** EXTRACTED INFORMATION follows **

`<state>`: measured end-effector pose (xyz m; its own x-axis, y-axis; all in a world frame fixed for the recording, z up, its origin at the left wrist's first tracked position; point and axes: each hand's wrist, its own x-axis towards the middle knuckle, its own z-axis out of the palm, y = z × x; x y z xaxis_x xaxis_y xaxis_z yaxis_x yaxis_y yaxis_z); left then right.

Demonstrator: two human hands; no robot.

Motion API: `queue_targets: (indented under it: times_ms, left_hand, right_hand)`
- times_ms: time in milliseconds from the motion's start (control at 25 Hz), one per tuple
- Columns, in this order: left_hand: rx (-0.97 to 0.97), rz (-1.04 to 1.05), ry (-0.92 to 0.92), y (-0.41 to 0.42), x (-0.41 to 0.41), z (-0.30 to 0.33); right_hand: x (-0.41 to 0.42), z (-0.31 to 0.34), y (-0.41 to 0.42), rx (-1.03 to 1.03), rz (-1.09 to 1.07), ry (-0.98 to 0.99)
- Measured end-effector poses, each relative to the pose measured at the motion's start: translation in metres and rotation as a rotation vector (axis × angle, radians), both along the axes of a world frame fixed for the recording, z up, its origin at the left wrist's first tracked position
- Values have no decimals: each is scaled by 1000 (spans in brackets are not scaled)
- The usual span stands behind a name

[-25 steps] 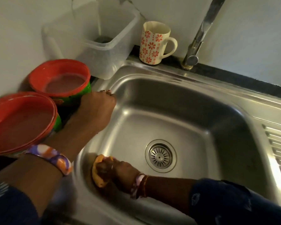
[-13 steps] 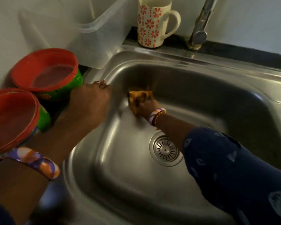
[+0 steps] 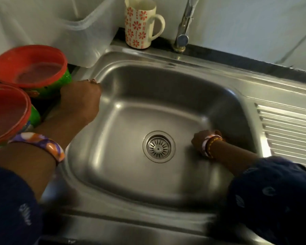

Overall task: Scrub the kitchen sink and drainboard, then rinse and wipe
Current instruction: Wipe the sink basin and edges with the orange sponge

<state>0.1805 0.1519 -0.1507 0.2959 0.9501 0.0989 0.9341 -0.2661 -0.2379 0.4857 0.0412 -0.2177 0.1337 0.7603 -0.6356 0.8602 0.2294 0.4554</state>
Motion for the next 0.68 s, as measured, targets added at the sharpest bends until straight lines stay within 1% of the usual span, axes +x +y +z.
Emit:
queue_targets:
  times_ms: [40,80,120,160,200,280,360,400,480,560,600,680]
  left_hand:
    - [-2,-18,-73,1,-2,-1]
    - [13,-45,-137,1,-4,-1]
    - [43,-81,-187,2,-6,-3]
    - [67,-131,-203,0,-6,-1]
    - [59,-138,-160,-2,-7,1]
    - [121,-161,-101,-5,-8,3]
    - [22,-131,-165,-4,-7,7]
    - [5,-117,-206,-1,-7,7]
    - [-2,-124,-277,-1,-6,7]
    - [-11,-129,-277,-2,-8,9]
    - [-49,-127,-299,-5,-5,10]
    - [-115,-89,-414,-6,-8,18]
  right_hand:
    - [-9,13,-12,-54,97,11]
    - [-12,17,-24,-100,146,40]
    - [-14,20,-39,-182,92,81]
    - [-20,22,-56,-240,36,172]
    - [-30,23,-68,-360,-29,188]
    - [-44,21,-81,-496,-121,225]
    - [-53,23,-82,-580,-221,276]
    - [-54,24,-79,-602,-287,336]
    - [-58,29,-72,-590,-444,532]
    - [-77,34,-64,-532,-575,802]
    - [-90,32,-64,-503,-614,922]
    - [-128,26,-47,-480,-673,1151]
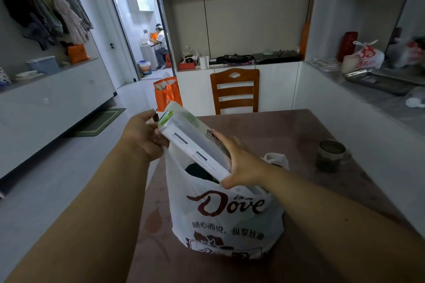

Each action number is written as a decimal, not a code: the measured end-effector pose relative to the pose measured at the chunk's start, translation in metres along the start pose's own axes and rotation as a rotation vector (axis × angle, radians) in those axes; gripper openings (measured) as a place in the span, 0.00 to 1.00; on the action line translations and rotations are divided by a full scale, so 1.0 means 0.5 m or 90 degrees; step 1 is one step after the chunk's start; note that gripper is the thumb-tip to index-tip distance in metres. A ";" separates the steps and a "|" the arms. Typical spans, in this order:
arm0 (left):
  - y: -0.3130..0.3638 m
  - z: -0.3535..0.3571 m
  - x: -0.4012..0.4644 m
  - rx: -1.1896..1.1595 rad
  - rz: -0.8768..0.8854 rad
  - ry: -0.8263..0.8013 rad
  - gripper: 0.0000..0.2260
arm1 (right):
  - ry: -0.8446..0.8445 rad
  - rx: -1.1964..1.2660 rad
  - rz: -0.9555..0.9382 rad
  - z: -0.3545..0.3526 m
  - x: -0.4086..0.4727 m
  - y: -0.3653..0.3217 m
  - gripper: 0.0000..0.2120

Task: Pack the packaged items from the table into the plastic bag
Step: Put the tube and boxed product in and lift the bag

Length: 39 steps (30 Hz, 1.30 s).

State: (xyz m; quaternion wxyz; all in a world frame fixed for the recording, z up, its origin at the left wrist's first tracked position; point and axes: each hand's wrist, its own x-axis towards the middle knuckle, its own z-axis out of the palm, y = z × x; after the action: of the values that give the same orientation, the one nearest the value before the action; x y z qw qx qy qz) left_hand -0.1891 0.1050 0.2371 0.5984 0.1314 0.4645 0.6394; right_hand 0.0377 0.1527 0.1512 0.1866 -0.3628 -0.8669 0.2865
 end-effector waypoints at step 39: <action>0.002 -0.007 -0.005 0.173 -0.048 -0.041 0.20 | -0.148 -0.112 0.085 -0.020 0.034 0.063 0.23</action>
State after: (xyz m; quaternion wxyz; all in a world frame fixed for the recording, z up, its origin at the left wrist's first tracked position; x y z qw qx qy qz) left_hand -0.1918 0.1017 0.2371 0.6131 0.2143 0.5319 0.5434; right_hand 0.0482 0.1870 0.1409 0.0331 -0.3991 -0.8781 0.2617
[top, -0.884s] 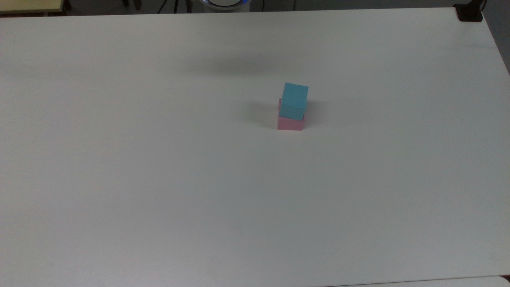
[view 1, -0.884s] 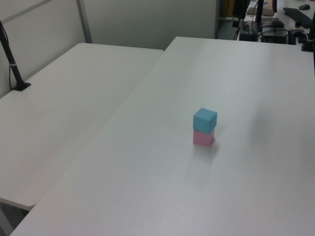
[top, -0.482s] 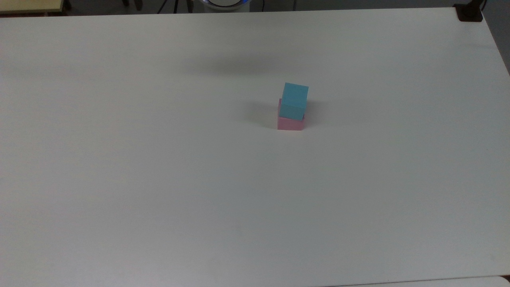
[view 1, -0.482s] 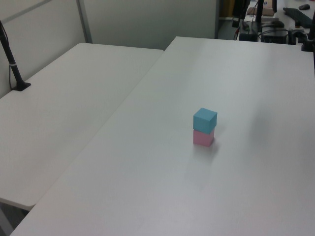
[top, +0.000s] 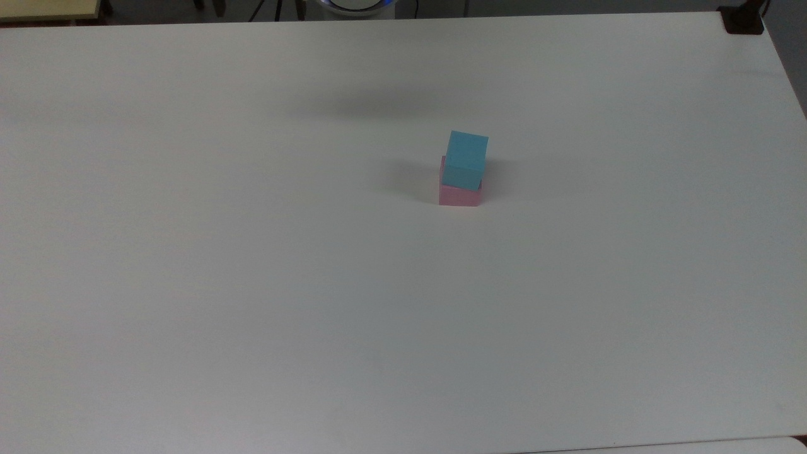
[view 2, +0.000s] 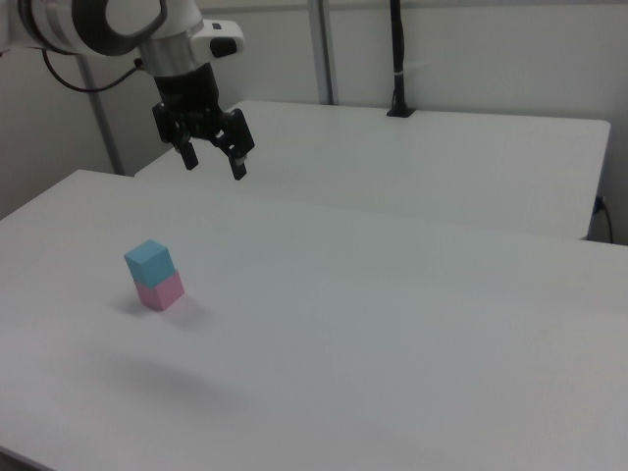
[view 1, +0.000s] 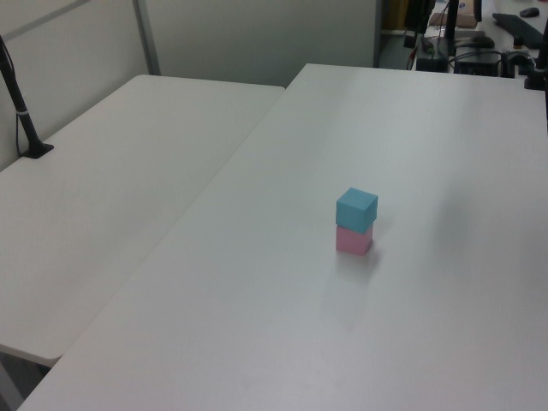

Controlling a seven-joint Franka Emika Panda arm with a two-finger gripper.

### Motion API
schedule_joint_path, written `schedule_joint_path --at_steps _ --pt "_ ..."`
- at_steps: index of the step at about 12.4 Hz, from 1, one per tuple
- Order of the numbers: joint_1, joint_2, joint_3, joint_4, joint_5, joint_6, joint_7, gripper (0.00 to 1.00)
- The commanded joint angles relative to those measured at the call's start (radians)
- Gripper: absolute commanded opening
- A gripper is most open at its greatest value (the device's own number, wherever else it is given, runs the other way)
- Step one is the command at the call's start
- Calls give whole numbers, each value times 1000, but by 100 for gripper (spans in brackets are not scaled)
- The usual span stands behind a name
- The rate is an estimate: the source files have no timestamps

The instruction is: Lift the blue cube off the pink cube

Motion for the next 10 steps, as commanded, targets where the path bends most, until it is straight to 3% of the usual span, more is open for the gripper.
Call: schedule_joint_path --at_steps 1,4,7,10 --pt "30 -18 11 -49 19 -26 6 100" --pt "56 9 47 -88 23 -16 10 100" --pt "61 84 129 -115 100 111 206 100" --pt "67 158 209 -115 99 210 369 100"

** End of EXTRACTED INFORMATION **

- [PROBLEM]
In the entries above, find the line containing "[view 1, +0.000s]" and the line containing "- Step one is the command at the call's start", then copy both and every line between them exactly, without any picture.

- [YOUR RESPONSE]
[view 1, +0.000s] 

Controlling a seven-joint Franka Emika Panda arm with a two-finger gripper.

### Motion API
schedule_joint_path, written `schedule_joint_path --at_steps _ --pt "_ ..."`
- at_steps: index of the step at about 12.4 Hz, from 1, one per tuple
- Order of the numbers: joint_1, joint_2, joint_3, joint_4, joint_5, joint_6, joint_7, gripper (0.00 to 1.00)
- The commanded joint angles relative to those measured at the call's start (radians)
- Gripper: absolute commanded opening
- A gripper is most open at its greatest value (the device's own number, wherever else it is given, runs the other way)
- Step one is the command at the call's start

A complete answer has now been given to the exercise.